— Aim of the exercise —
Search the entries below for the word "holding" and copy each line that has it.
___ Excerpted records ___
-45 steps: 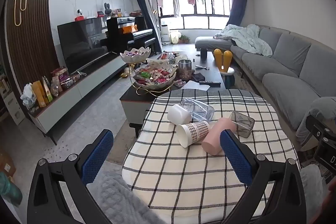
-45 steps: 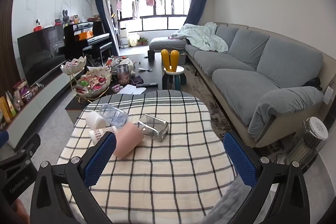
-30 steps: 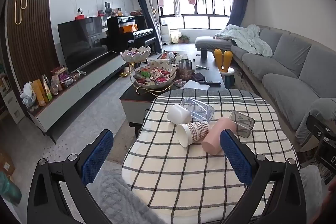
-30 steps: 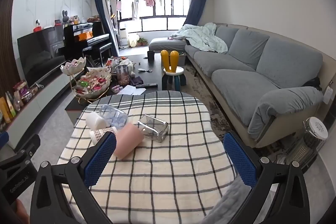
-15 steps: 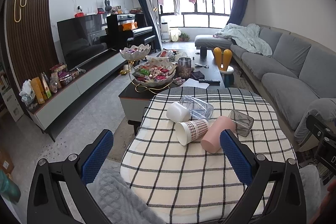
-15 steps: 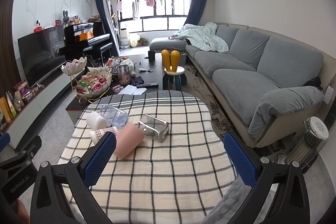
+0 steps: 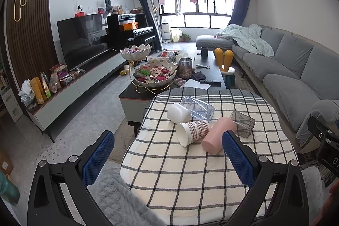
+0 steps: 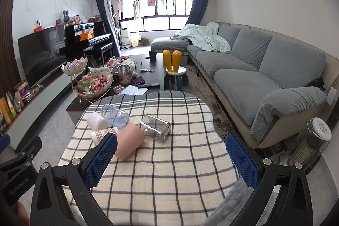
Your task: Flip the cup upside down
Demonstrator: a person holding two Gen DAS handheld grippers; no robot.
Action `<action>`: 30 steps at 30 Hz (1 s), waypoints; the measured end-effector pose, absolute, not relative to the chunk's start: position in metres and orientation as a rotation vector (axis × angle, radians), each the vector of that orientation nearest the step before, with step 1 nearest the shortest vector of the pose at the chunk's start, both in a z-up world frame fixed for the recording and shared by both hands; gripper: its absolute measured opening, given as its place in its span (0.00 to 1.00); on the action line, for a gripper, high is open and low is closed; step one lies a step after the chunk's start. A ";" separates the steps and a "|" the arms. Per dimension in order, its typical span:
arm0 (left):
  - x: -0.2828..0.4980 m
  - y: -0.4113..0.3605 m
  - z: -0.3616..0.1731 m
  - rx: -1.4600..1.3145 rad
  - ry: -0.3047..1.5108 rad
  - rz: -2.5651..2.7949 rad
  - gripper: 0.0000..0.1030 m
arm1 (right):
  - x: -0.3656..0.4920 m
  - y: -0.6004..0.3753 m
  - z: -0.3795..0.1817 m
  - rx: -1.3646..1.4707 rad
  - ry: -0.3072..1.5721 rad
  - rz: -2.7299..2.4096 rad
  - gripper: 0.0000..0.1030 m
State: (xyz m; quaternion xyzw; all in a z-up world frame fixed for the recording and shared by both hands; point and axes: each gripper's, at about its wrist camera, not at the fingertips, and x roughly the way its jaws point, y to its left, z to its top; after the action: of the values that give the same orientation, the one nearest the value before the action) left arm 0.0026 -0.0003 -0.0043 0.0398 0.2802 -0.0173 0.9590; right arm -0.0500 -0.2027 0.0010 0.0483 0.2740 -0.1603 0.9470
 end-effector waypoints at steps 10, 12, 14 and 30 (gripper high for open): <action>0.001 -0.001 -0.005 0.079 0.569 -0.033 1.00 | -0.049 -0.203 0.001 0.099 0.560 -0.325 1.00; 0.001 -0.001 -0.005 0.078 0.569 -0.033 1.00 | -0.049 -0.204 0.000 0.099 0.560 -0.325 1.00; 0.001 -0.001 -0.005 0.078 0.569 -0.033 1.00 | -0.049 -0.204 0.000 0.100 0.560 -0.325 1.00; 0.001 -0.001 -0.006 0.076 0.576 -0.035 1.00 | -0.050 -0.203 0.002 0.094 0.561 -0.327 1.00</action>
State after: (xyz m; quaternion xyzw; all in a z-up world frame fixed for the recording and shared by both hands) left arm 0.0006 -0.0009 -0.0061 0.0373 0.2838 -0.0172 0.9580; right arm -0.0498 -0.2030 0.0023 0.0461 0.2753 -0.1605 0.9468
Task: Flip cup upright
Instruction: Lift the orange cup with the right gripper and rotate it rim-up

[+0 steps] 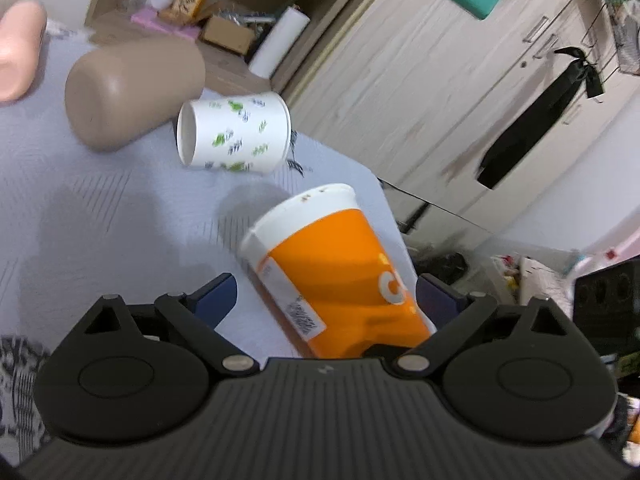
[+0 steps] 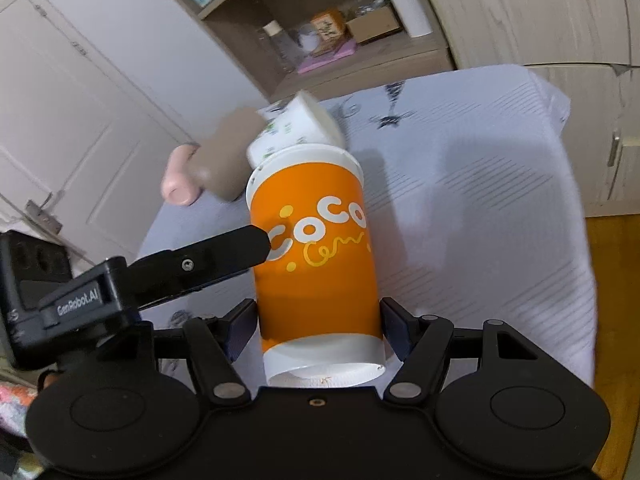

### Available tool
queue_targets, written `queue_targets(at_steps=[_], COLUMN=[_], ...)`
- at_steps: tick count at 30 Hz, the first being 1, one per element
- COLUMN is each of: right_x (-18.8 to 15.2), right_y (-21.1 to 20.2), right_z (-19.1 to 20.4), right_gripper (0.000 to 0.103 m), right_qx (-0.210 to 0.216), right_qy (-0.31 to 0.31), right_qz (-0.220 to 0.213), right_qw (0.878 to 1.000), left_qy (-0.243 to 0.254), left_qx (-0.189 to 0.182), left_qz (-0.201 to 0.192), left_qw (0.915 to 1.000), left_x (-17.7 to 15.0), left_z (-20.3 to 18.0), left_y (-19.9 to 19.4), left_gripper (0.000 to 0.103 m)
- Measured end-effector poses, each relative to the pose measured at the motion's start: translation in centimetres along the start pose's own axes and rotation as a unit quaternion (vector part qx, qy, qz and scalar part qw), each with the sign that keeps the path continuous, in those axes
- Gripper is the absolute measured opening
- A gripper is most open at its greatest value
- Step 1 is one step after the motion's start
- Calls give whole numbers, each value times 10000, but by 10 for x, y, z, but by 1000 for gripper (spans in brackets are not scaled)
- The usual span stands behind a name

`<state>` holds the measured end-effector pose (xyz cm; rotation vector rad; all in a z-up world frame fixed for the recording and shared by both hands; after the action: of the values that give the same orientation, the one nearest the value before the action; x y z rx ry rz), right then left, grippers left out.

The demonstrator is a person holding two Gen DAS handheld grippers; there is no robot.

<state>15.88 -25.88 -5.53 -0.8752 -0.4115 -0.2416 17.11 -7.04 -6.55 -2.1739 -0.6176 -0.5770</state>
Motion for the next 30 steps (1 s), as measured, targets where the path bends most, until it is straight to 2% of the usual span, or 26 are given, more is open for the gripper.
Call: queue_targets(at_steps=[2, 5, 8, 12, 17, 20, 24, 27, 30], right_x=[-5, -8, -9, -10, -16, -15, -13, -3, 7], right_y=[4, 13, 24, 36, 52, 53, 49, 48, 49], right_z=[10, 27, 43, 62, 73, 75, 82, 86, 88], right_gripper=[72, 72, 72, 72, 72, 73, 85, 86, 86], right_qx=[50, 113, 65, -152, -568, -586, -568, -565, -448], right_qy=[-69, -186, -359, -688, -1125, -1287, -1673, -1947, -2045], right_qz=[28, 97, 99, -71, -90, -16, 39, 69, 171], right_qw=[10000, 9997, 9993, 9975, 9920, 9900, 9843, 9792, 9777], left_qy=[24, 9, -211, -444, -406, -419, -234, -126, -230], left_qx=[-80, 46, 76, 46, 3, -89, -68, -187, -334], left_qz=[80, 20, -27, -130, -20, -6, 1, 88, 171], left_qw=[9999, 10000, 9997, 9989, 9992, 9991, 9997, 9997, 9990], left_x=[-2, -6, -6, -1, -2, -2, -1, 0, 2], left_z=[2, 10, 26, 46, 58, 62, 62, 63, 68], left_y=[-7, -18, -28, -39, -41, -41, -45, -46, -44], left_gripper=[93, 88, 83, 78, 71, 71, 73, 78, 83])
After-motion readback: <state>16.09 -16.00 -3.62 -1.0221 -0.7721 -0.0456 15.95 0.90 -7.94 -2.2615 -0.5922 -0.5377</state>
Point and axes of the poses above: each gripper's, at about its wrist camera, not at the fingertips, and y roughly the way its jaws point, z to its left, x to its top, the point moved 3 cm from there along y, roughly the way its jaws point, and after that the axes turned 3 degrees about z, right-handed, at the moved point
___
— Exercise solution —
Demonstrator: a person holding two Gen DAS handheld grippers; no robot.
The demonstrator is a person holding two Gen DAS handheld grippers; there is no robot.

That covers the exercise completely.